McCain could be the most formidable opponent for Clinton or Obama because he draws support from independent voters.
The Democrats have strong prospects of winning the White House in November, given the weak US
economy, the ongoing bloodshed in Iraq
and the low popularity of George Bush, the current president.
The Democratic contest has turned into a historic race between Clinton, who is trying to become the first woman to win the White House, and Obama, seeking to become the first black US president.
The two split the early primaries and caucuses. But few delegates were at stake in those contests, which were mostly about building momentum and establishing front-runners.
A total of 1,681 delegates are at stake for Obama and Clinton in Tuesday's races, and 2,025 delegates are needed to win the Democratic nomination.
"None of us really understands what the impact of all these contests on one day will be for for any of us," Clinton said on ABC's Good Morning America programme.
Obama said that he did not expect either of them to come out on top on Tuesday
"No matter what happens I think we'll see a split decision," he said.
Clinton voted in suburban New York, accompanied by her husband, former President Bill Clinton. Obama headed back to Illinois after a round of television and radio interviews.
The northeast was their battleground on Monday, stretching from New Jersey and New York north to Connecticut and Massachusetts.
Apart from Clinton's home state of New York, the polls told a similar story in each, as well as in Missouri and California, with Obama making gains on his rival.
"The fact that we've made so much progress I think indicates that we've got the right message," Obama said on NBC's Today show.
Given his huge lead in polls, McCain could effectively wrap up the nomination on Tuesday, a remarkable comeback for a candidate whose hopes appeared dashed last year.
He has commanding double-digit leads in New York and New Jersey as well as many other of the largest states.
"We're going to win today, we're going to win the nomination and we're going to win the presidency," McCain told a crowd of several hundred at an early morning rally at New York's Rockefeller Centre.
A total of 24 US states are holding primaries or caucuses on Feb 5
It is the day when the largest number of nominating delegates for both Republicans and Democrats are up for grabs
52 per cent of Democratic delegates and 41 per cent of Republican delegates are at stake
Key states include California - with the most amount of delegates for a single state - Georgia, Illinois and New York
Started in 1988 after some southern US states decided to hold primaries simultaenously to boost southern influence in choosing a candidate
Yet many Republicans remain wary of McCain, questioning the senator's conservative credentials because of his reputation as a maverick and his stance backing a path to citizenship for illegal immigrants.
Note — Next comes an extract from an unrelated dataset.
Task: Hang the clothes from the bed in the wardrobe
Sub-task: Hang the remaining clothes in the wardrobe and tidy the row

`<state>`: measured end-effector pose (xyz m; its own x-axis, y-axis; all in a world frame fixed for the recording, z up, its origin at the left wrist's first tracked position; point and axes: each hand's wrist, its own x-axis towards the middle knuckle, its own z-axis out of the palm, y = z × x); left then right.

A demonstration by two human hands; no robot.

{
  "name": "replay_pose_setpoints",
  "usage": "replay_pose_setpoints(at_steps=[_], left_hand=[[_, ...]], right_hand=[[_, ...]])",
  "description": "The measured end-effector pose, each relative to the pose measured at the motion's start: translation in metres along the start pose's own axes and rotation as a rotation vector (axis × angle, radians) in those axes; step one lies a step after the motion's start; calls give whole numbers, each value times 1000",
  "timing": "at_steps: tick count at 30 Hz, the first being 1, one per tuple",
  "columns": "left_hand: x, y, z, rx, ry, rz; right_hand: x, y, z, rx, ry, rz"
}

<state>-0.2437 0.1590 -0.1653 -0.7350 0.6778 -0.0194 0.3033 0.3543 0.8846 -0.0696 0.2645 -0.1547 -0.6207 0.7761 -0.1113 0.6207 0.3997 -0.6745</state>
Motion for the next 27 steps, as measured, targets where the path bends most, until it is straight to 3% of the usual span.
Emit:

Romney has tried, so far unsuccessfully, to tap into those doubts.
"We're going to hand the liberals in our party a little surprise," boasted Romney, the former Massachusetts governor, predicting he would score an upset in California, which has 170 delegates.
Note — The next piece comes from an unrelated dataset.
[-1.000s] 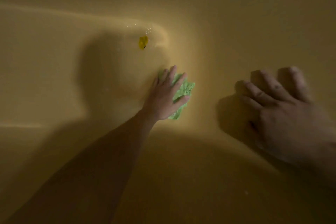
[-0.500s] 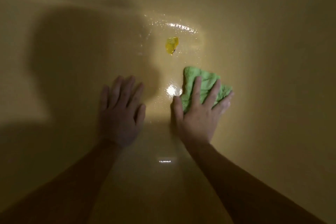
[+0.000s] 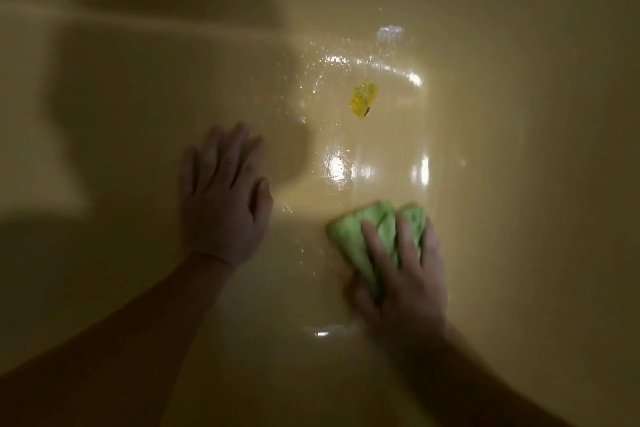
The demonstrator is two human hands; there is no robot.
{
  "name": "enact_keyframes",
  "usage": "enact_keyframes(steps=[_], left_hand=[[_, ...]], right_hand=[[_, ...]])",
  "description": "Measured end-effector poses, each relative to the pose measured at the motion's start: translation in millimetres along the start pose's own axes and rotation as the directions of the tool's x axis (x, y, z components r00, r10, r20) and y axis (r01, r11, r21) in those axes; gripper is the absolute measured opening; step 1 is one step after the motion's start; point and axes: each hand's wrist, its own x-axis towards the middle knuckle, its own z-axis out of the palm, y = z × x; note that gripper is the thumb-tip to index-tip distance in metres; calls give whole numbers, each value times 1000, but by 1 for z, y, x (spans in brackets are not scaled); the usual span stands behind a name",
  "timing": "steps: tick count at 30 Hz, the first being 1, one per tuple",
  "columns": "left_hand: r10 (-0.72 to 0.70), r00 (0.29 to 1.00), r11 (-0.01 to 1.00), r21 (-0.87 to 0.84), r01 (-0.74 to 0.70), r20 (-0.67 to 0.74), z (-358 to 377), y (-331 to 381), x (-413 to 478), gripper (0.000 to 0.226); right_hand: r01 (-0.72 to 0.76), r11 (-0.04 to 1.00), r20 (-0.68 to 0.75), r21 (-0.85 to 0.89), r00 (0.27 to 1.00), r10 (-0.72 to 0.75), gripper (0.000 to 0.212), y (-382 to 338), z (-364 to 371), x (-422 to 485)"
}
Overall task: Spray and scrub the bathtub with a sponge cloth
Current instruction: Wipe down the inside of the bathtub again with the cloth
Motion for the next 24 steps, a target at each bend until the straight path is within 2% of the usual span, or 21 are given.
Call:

A new Reuters/C-SPAN/Zogby poll showed Romney leading McCain by seven points in California.
Mike Huckabee, the former Arkansas governor, who was hoping to get his campaign back on track with a strong showing in the south, took the first contest of the day winning in West Virginia.
In the Republican race, there are 1,023 delegates at stake in primaries in 15 states, caucuses in five and the West Virginia state convention.
A candidate needs 1,191 delegates to secure the nomination
So far, McCain has 102 delegates, including endorsements from party leaders who automatically attend the convention. Romney has 93 delegates.
Several states award all their delegates to the winner, and McCain was favoured in New York, New Jersey, Connecticut, Delaware and his home state of Arizona, with 251 delegates combined.
Romney hoped to counter with victories in Utah and West Virginia, as well as in a string of caucuses in Western and Midwestern states.